Review Summary: "I want to see the world differently"
King Gizzard & the Lizard Wizard’s music is, in short, incredibly outlandish. The Australian psychedelic-rock group, under the direction of Stu Mackenzie, prides themselves in crafting extravagant albums that explore the strangest dimensions of the universe. In this year alone, the group has released four distinctly different projects, with Polygondwanaland
being the most recent. But despite this unusually high output of music, this latest release displays Gizzard’s most thought-provoking themes, alongside an immaculate level of oddball instrumentation.
I have a suspicion that Gizzard’s albums are more to them than mere music. Instead, the group seems to build their existence around densely constructed world’s which in turn, inspire whatever type of music materializes from within. The band’s constant use of polyrhythmic structures and unconventional instrumentation such as flutes and modulated keyboards appear as elemental pieces of these fabricated worlds. It’s an odd notion, but King Gizzard’s musical existence is in no way one of convention.
leads listeners to envision its narrator’s quest to find an elusive supercontinent in which man has never ventured. The album commences with the demise of mankind’s influence over nature as it’s structures are sent into the sea in the epic “Crumbling Castle.” The track spans ten minutes and details the uncertain fate of a group of observers within a citadel who are preparing for the end-times at the hand of a rising ocean. As the castle crumbles in this great destruction, what is left behind is this natural world of Polygondwanaland. In the whimsical, freely flowing title-track, the group lays out their intention to explore this land with “We’re gonna get there, / follow where the river runs.”
A melodic acoustic guitar solo with a shimmering flute to accompany it leads seamlessly into the next song “The Castle in The Air.” The track enters with a female voice narrating:
The river opened her mouth and spat into a vast sea larger and bluer than a cloudless sky. Muscular, prodigious, immortal. But our vessel was invulnerable. It was well built, the boat rocked me into sleep and I floated through a deep dream, smooth sailing through the castle in the air.”

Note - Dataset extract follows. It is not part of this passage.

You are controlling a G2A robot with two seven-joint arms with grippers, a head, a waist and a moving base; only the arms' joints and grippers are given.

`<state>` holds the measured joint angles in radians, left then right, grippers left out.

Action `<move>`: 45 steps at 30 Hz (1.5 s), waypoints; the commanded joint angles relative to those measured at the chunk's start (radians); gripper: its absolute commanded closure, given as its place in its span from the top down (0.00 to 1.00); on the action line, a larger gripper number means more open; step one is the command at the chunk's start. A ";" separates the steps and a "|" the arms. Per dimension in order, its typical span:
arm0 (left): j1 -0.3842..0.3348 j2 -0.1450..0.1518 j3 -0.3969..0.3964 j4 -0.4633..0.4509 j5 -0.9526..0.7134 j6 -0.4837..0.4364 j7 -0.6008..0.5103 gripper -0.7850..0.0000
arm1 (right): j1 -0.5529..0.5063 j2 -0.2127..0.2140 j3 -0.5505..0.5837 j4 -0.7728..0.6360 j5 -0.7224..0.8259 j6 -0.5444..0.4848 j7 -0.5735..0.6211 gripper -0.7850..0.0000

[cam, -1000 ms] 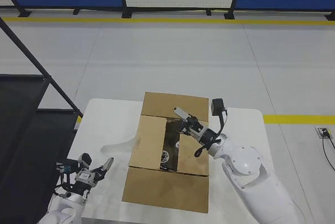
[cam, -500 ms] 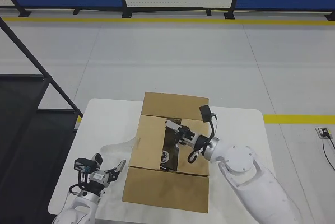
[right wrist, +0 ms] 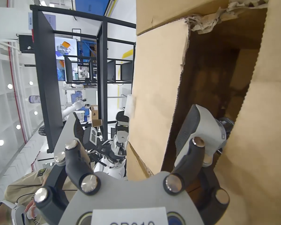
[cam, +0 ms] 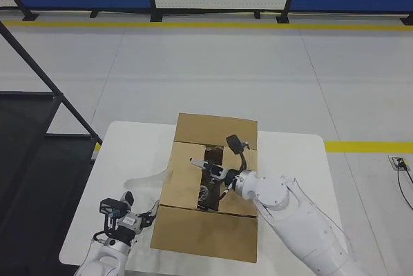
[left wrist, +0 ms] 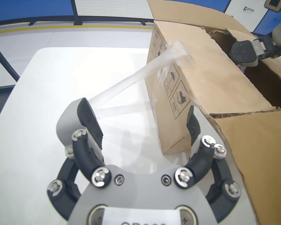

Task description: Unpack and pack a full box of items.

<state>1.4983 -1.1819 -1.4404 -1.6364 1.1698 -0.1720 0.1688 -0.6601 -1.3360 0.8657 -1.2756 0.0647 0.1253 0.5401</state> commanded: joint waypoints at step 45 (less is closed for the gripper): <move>0.128 0.006 -0.127 -0.236 0.051 -0.048 0.086 1.00 | 0.162 -0.204 -0.166 0.206 0.243 -0.264 -0.152 1.00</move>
<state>1.6323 -1.1751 -1.5646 -1.8729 1.2372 -0.2289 0.2627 -0.5007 -1.5354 0.7032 -1.0743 0.3072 -0.1369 0.3879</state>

Songs like “Castle in The Air” are prime examples of King Gizzard’s illustrative storytelling abilities. The group has an innate craft in depicting an immersive world that draws listeners in with the grace of a skilled fantasy author. By drawing heavily from 70s progressive rock legends like Rush, King Crimson, and Yes, Gizzard brings an air of nostalgia to their works that resonates deeply with fans of that era.
The thematic highlight of Polygondwanaland
announces itself in the album’s final suite of songs, that begins with “Tetrachromacy.” The idea of Tetrachromacy is described in the song as “…the inverse of colorblindness,”
in which a gifted individual would have the ability to sense a fourth unknown color in addition to the blends of three that typical humans can observe. The narrator’s “lust to see the invisible,”
allows him to transcend into a god-like being on the album's epic closing track, “The Fourth Color.” As the narrator discovers his true power, the song swells into a climatic finish of unhinged drums and overdriven guitar leads.
Yes, I know that music detailing ascension into a god by being able to perceive unknown colors sounds certifiably insane, and I wouldn’t argue with you. However, it’s somewhere in the creative space between absurdity and musical ingenuity that King Gizzard & The Lizard Wizard occupies, and if this insanity allows for the conception of hilariously fantastical albums like “Polygondwanaland”, then maybe it’s not such a bad thing after all.